[What to do]
Exact reproduction is required for the lines below starting at the line with "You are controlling" and ending at the line with "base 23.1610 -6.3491", both included. No other lines, and no pictures.

[Records to use]

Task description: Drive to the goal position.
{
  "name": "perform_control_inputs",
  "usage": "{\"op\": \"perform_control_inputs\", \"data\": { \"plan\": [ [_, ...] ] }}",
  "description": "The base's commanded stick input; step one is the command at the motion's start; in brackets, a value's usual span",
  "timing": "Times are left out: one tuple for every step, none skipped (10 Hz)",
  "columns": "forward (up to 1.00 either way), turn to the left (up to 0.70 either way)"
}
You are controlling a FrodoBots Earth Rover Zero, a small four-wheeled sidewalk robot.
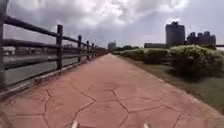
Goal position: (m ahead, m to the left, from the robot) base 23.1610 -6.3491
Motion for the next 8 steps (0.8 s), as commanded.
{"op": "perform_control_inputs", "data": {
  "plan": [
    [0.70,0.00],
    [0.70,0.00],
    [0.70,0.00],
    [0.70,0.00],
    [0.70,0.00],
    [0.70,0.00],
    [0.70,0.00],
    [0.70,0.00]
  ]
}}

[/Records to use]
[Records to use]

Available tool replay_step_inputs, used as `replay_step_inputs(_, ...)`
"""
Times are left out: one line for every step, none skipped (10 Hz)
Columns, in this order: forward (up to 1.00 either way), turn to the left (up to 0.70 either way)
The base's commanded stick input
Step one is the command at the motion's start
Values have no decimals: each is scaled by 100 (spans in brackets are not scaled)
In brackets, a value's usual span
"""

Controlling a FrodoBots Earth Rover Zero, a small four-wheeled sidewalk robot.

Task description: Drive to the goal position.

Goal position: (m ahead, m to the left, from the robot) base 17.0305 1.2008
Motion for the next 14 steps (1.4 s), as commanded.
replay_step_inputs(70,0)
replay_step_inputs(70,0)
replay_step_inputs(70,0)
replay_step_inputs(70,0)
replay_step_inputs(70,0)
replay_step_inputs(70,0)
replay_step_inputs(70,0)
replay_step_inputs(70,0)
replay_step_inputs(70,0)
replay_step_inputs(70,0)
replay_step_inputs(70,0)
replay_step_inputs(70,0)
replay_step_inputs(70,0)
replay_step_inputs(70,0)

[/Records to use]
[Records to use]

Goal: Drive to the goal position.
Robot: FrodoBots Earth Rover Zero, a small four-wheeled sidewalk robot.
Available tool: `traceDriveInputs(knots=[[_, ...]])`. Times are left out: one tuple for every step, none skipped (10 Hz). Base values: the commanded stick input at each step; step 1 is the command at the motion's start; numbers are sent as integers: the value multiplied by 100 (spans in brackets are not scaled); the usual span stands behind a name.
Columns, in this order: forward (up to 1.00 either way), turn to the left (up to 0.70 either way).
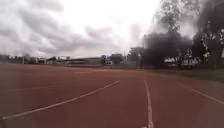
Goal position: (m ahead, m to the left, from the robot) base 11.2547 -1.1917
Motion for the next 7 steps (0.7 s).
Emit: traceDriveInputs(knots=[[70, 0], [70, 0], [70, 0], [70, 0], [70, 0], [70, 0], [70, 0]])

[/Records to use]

[Solution for this exercise]
You are controlling a FrodoBots Earth Rover Zero, a small four-wheeled sidewalk robot.
Goal position: (m ahead, m to the left, from the robot) base 23.1610 -6.3491

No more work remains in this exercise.